● **INSTRUCTIONS FOR THE TASK**
Copy word for word the lines in the records below, starting at the line with "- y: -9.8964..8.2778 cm" and ending at the line with "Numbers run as". Skip the pictures.

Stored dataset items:
►
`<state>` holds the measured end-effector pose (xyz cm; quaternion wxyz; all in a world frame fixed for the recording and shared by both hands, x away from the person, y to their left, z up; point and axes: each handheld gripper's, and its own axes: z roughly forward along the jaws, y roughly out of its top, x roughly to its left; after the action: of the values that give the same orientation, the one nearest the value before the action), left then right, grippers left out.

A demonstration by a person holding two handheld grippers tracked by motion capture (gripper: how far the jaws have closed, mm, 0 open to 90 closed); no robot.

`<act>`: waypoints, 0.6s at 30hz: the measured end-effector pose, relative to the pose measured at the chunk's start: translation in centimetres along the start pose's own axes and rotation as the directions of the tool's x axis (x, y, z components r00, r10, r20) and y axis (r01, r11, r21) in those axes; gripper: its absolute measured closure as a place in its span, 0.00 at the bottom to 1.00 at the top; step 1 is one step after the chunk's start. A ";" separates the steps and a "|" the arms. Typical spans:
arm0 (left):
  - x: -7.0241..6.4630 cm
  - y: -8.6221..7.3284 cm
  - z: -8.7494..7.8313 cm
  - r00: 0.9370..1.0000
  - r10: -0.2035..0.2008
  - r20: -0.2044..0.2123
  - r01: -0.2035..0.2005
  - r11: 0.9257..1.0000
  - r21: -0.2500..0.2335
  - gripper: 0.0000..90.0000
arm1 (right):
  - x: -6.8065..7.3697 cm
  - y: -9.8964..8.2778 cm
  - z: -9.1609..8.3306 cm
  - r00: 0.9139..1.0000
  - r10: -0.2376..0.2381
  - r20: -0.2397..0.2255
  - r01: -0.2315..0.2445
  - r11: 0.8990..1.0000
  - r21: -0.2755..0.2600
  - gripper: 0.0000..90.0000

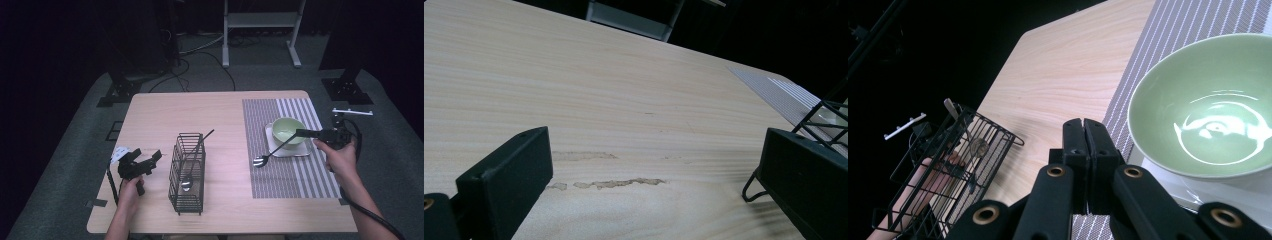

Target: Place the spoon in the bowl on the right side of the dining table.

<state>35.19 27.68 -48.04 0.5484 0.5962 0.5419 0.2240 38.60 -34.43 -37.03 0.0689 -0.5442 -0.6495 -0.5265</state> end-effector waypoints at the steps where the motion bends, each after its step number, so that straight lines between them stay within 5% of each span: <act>1: 0.0 0.0 0.0 1.000 0.000 0.000 0.000 1.000 0.000 0.00 | -0.1 0.0 -0.1 1.000 0.001 0.001 -0.001 1.000 -0.006 0.99; 18: 0.0 0.0 0.0 1.000 -0.003 -0.002 0.003 1.000 0.000 0.00 | -1.3 0.7 -1.6 0.999 0.032 0.039 -0.030 0.998 -0.055 0.99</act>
<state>35.19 27.71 -48.05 0.5481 0.5953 0.5433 0.2237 38.84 -36.60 -36.78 0.0492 -0.5664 -0.6275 -0.5320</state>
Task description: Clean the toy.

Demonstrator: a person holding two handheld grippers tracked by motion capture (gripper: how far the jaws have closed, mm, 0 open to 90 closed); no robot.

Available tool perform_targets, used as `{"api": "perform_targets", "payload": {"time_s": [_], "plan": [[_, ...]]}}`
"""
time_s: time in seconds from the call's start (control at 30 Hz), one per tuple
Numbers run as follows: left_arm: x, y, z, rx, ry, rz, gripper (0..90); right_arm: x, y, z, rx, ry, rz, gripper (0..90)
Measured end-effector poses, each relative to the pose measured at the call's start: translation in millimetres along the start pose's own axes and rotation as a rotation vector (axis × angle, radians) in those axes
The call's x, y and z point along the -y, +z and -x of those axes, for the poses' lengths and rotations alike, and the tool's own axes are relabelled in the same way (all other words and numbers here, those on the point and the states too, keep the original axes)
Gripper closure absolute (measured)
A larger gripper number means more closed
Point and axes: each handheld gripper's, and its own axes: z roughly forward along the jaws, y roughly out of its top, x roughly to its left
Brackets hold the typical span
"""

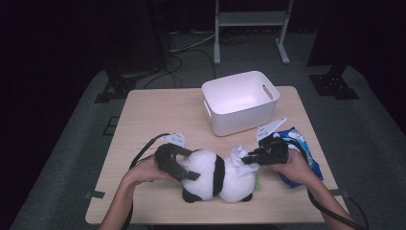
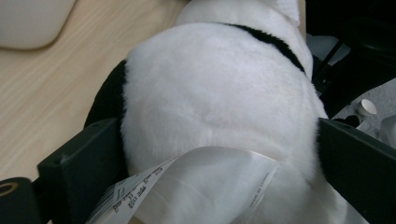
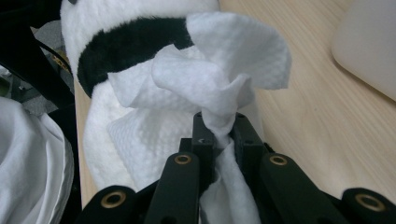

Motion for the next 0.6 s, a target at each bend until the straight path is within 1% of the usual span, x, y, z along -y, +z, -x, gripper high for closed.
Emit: {"api": "perform_targets", "payload": {"time_s": [0.07,0.13,0.17,0.2,0.23,0.27,0.3,0.37,0.4,0.43,0.47,0.5,0.53,0.57,0.6], "plan": [[0.1,2.8,-2.1,-0.002,-0.025,-0.014,0.0,-3.1,3.0,-1.2,-0.002,-0.005,-0.003,82.0],[0.1,3.5,-3.3,0.003,-0.032,-0.021,0.0,-5.4,5.5,-1.3,-0.004,-0.012,-0.003,82.2],[0.1,3.5,-3.3,0.003,-0.032,-0.021,0.0,-5.4,5.5,-1.3,-0.004,-0.012,-0.003,82.2],[-0.2,4.1,-3.8,0.007,-0.033,-0.024,0.0,-8.0,8.0,-1.3,-0.014,-0.007,-0.005,82.7],[-1.0,7.0,-4.4,0.015,-0.033,-0.035,0.0,-9.1,9.3,-0.7,-0.018,-0.013,-0.004,82.9],[-1.7,8.3,-4.3,0.015,-0.021,-0.044,0.0,-9.8,10.7,-0.7,-0.025,-0.009,-0.001,83.1],[-2.5,9.7,-4.2,0.014,-0.018,-0.044,0.7,-10.3,13.0,-0.7,-0.039,-0.005,0.006,83.2],[-3.7,10.0,-3.9,0.007,-0.012,-0.052,7.4,-11.6,18.6,-2.2,-0.048,-0.013,0.001,83.8],[-3.7,10.0,-3.9,0.007,-0.012,-0.052,13.3,-11.6,18.6,-2.2,-0.048,-0.013,0.001,83.8],[-4.2,8.4,-4.6,0.002,-0.014,-0.054,13.3,-12.3,20.8,-3.0,-0.050,-0.010,0.003,83.9],[-3.3,6.4,-6.0,-0.011,-0.022,-0.044,23.4,-13.9,22.9,-2.9,-0.039,-0.010,0.007,84.1],[-3.3,6.4,-6.0,-0.011,-0.022,-0.044,26.6,-13.9,22.9,-2.9,-0.039,-0.010,0.007,84.1],[-2.2,6.0,-6.4,-0.015,-0.027,-0.033,31.0,-15.5,23.9,-1.7,-0.034,-0.010,0.008,84.1],[-1.0,5.4,-7.0,-0.016,-0.024,-0.021,31.0,-15.5,23.9,-1.7,-0.034,-0.010,0.008,84.1],[0.9,4.1,-8.8,-0.018,-0.019,0.002,37.1,-17.0,24.8,0.1,-0.038,-0.002,0.013,84.2]]}}
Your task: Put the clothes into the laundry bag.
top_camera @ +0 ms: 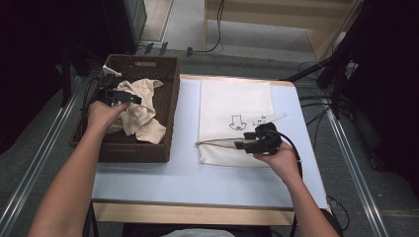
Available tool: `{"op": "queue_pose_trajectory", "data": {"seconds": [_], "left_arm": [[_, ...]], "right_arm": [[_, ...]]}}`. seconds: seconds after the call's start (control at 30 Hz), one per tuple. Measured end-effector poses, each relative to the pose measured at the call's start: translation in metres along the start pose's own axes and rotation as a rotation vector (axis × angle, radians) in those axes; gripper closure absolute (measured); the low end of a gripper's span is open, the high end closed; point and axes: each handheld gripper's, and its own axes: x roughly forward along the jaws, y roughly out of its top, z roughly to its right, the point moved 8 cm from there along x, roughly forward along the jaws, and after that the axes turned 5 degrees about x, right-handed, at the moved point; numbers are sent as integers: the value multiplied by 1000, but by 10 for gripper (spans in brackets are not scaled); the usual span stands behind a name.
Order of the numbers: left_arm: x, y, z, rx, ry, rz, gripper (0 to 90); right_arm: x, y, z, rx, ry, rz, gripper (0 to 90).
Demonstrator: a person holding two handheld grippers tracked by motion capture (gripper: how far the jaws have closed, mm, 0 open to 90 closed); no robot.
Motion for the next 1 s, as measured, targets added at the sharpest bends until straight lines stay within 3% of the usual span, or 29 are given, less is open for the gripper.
{"op": "queue_pose_trajectory", "data": {"seconds": [0.13, 0.23, 0.4, 0.57, 0.77, 0.9, 1.0], "left_arm": [[9, -4, -9, -13, 65, -20, 0], [15, -8, -15, -12, 84, -29, 0], [21, -11, -20, -38, 73, -48, 0], [34, -19, -25, -53, 68, -107, 1], [42, -22, -26, -4, 96, -92, 0], [46, -24, -25, 56, 143, -84, 0], [48, -26, -23, 69, 181, -80, 0]], "right_arm": [[-1, 0, 0, 1, -1, 1, 427], [-2, -1, 1, -1, -1, 1, 427], [-3, -1, 2, 4, -4, 4, 427], [-3, -2, 0, -8, -1, 2, 427], [-5, -4, 1, -6, 1, 1, 427], [-5, -5, 2, -6, 1, 2, 427], [-5, -5, 2, -8, -2, 1, 427]]}}
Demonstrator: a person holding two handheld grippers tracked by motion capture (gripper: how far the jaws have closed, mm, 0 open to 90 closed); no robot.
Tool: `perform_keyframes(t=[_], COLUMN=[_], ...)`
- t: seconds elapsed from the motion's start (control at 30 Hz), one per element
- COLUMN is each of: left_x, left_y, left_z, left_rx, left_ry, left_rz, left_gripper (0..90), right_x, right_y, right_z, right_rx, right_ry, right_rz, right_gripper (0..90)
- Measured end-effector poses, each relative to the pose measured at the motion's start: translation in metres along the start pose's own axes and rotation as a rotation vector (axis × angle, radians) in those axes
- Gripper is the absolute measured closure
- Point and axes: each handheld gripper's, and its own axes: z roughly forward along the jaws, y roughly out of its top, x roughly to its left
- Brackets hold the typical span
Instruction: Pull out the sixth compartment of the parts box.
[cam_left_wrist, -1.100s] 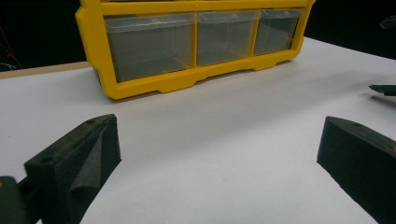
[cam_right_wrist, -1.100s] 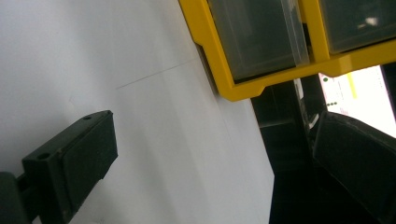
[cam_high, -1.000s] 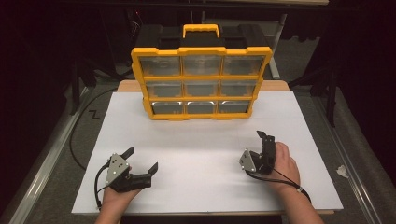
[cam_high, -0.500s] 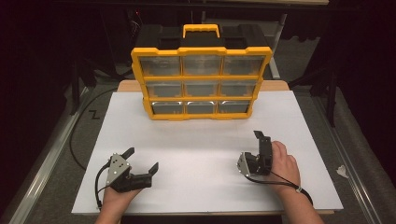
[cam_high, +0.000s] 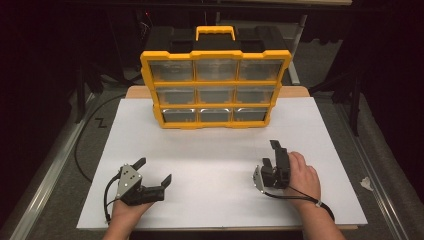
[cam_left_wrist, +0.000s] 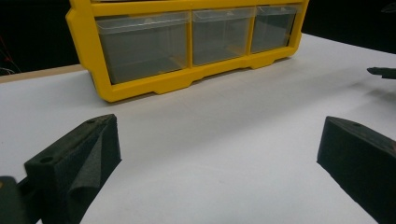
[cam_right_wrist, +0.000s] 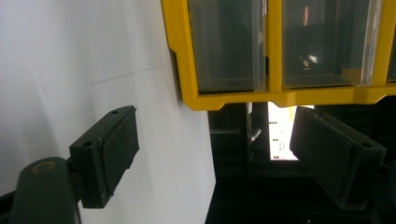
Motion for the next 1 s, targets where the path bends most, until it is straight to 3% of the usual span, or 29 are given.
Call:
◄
● **WRITTEN SOLUTION**
  - y: -9.8964..8.2778 cm
  - z: -9.1609..8.3306 cm
  - r00: 0.9139..1.0000
  - r10: -0.2376..0.2381
  - r20: -0.2397..0.2255
  - r01: -0.2315..0.2445
  - r11: 0.8990..1.0000
  - r21: -0.2755..0.2600
  - gripper: 0.0000..90.0000


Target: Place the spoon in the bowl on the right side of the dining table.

<state>35.19 27.68 -48.04 0.5484 0.5962 0.5419 0.2240 38.60 -34.43 -37.03 0.0689 -0.5442 -0.6495 -0.5265</state> end-effector waypoints at the steps where the motion bends, each after its step number, so that straight lines between them stay within 5% of each span: <act>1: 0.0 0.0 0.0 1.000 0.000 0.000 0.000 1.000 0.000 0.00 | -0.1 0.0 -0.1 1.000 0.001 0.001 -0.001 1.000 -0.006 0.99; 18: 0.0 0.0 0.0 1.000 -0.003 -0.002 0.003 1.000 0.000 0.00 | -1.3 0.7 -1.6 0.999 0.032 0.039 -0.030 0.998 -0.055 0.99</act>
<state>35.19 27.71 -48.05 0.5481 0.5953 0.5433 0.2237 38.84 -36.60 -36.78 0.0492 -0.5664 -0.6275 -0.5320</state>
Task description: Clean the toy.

Demonstrator: a person holding two handheld grippers tracked by motion capture (gripper: how far the jaws have closed, mm, 0 open to 90 closed); no robot.

Available tool perform_targets, used as `{"api": "perform_targets", "payload": {"time_s": [_], "plan": [[_, ...]]}}`
"""
time_s: time in seconds from the call's start (control at 30 Hz), one per tuple
Numbers run as follows: left_arm: x, y, z, rx, ry, rz, gripper (0..90); right_arm: x, y, z, rx, ry, rz, gripper (0..90)

This answer requires no additional content.